Terkait dengan yang ketiga ini, perlu diketahui terlebih dahulu, bahwa pesantren memiliki 12 cabang ilmu yang terurai dalam berbagai kitab. Dari 12 cabang tersebut, ada sebagian pesantren yang dikenal ahli dalam satu atau dua cabang ilmu. Hal ini bukan berarti cabang ilmu lain tidak dikaji, melainkan fokus dalam cabang yang paling dikuasai atau disukai oleh kiai atau ajengannya.  

Di Jawa Barat misalnya, Pesantren Darul Hikam Sukabumi, terkenal dengan kajian ilmu manthiq dan falaqnya. Di Garut, yaitu di Pondok Pesantren Riyadul Alfiyah, terkenal dengan ilmu alatnya (ilmu nahwu dan sharaf).

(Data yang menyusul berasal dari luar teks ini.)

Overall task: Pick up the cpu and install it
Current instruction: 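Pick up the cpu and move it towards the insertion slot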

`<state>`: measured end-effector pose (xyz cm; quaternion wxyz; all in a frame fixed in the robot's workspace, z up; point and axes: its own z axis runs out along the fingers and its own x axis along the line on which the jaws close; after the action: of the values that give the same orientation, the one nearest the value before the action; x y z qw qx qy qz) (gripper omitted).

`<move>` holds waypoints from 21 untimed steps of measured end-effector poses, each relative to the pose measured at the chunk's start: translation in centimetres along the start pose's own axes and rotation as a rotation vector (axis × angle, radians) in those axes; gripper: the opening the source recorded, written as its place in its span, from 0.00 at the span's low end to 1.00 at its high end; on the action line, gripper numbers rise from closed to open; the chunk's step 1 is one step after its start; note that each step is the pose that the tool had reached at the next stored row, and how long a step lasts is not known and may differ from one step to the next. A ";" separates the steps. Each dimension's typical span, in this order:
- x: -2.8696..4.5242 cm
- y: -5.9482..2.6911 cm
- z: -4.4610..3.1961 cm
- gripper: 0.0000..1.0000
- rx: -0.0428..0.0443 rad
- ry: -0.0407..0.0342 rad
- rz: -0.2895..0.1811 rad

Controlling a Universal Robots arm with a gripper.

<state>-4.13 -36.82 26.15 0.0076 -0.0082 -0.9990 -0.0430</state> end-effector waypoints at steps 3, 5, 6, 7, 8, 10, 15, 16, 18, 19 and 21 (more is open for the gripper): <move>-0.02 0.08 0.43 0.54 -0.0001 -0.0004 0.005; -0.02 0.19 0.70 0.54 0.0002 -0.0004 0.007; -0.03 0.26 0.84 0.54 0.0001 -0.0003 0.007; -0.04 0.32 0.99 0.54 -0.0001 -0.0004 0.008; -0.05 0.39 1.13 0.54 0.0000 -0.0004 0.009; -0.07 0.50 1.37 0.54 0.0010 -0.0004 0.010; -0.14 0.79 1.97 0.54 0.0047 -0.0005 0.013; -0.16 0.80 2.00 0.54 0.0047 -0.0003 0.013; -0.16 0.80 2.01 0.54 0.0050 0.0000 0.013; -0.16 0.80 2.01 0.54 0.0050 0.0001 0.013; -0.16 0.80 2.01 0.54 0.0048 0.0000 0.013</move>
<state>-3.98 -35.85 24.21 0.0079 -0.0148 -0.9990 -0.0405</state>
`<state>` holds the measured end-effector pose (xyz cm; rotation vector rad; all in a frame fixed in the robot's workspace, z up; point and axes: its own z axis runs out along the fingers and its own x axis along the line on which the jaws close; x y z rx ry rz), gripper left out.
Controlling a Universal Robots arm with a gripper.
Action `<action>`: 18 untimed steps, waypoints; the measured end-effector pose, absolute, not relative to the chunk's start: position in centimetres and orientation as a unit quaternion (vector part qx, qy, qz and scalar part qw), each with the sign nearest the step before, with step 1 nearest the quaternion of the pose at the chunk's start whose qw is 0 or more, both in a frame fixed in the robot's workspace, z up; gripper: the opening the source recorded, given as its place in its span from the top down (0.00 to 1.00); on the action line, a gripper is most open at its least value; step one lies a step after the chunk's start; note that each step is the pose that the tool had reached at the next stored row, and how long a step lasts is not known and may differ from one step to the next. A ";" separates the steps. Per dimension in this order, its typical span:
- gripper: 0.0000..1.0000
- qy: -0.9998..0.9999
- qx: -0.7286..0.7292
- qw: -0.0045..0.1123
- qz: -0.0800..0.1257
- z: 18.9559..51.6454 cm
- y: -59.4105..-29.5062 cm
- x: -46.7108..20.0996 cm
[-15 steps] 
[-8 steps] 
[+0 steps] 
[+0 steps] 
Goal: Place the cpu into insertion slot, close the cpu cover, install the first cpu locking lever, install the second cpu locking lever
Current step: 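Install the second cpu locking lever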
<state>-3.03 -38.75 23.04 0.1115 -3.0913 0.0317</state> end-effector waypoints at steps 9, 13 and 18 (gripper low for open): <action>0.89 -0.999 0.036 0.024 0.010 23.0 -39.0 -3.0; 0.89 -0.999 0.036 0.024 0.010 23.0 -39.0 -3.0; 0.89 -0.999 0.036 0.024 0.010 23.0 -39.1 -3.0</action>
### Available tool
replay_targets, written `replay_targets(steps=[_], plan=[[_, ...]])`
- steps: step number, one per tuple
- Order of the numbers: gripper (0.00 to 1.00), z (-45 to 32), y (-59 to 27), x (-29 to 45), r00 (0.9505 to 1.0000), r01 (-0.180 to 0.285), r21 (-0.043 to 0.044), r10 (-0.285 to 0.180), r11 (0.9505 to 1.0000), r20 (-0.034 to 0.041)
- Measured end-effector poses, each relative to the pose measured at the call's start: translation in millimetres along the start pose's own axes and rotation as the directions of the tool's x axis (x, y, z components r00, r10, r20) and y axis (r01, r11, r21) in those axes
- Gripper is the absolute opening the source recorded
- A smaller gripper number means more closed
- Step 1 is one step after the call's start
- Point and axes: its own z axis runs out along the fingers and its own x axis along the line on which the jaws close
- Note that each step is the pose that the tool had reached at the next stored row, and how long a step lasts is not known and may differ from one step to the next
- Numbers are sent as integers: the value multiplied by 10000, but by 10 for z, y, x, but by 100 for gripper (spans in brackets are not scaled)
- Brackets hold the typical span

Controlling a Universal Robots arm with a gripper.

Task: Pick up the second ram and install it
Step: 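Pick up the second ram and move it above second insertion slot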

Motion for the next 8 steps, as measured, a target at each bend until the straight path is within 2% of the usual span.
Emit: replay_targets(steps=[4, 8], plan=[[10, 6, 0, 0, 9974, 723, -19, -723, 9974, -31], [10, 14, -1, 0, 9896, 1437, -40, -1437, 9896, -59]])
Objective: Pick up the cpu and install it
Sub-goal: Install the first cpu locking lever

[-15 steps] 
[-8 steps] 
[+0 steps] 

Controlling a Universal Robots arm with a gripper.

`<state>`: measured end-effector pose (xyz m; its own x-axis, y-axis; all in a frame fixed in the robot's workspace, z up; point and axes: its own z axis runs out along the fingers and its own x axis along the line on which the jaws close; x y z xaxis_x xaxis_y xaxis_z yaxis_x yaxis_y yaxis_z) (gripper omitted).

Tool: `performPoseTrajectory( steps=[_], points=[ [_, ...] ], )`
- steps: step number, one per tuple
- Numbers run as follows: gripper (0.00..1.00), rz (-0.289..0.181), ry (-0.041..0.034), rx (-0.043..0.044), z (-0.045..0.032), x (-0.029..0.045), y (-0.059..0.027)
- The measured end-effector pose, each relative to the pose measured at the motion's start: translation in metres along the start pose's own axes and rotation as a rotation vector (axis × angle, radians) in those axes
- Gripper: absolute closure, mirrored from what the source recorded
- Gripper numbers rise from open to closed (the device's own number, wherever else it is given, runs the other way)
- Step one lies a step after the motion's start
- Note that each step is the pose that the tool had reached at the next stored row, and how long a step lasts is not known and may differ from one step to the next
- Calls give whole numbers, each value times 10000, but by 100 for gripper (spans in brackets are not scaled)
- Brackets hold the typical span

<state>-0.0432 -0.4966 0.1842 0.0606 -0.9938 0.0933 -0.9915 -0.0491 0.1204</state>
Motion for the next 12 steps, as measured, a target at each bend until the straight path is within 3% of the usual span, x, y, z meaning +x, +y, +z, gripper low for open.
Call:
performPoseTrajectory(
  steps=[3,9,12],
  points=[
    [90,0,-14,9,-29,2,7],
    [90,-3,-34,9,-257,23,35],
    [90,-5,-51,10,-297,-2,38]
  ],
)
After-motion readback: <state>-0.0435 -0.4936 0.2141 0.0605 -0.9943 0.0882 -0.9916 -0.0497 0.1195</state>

Di Cikole, Tasikmalaya, terkenal dengan kajian fiqihnya. Di Karawang terkenal dengan kajian tauhidnya. Di Siqoyaturrohmah, Sukabumi terkenal ilmu balaghahnya. 

Namun demikian, sekali lagi, pesantren-pesantren tersebut bukan berarti tidak mempelajari ilmu-ilmu lain dan tidak berarti tidak mengerti ilmu lain. Fokus di pesantren alat, misalnya, kiainya bukan tidak mengerti ilmu fiqih, tauhid, dan lain-lain, tapi mereka lebih fokus cabang ilmu yang digelutinya.     

Di Jawa Timur, Hadratussyekh KH Hasyim Asy’ari misalnya terkenal sebagai ahli hadits, tapi ia bukan berarti tidak mengerti ilmu fiqih atau tauhid dan yang lainnya.

Pada zaman dahulu, ada kalanya seorang kiai “mengusir” seorang santri dari pesantrennya. Bukan karena santri itu melakukan kekeliruan berat, melainkan disuruh berguru kepada kiai lain yang fokus terhadap sebuah cabang ilmu tertentu.

Nah, pada bulan Ramadhan, pesantren-pesantren yang memiliki fokus terhadap satu cabang ilmu membuka pengajian umum yang terbuka dihadiri santri dari pesantren lain. Pada saat itulah terjadi pertukaran pengalaman, ilmu, tradisi, antarsantri dan antarpondok pesantren. Kemudian terjalinlah jejaring pesantren yang kuat hingga hari ini. 

Sebetulnya, selain ketiga yang disebut di Ensiklopedia NU di atas, ada satu lagi yang biasanya dicari para santri saat pasaran, ngalap berkah. Berkah inilah sebetulnya yang dicari agar ilmu yang selama ini dicari menjadi bermanfaat di masyarakat.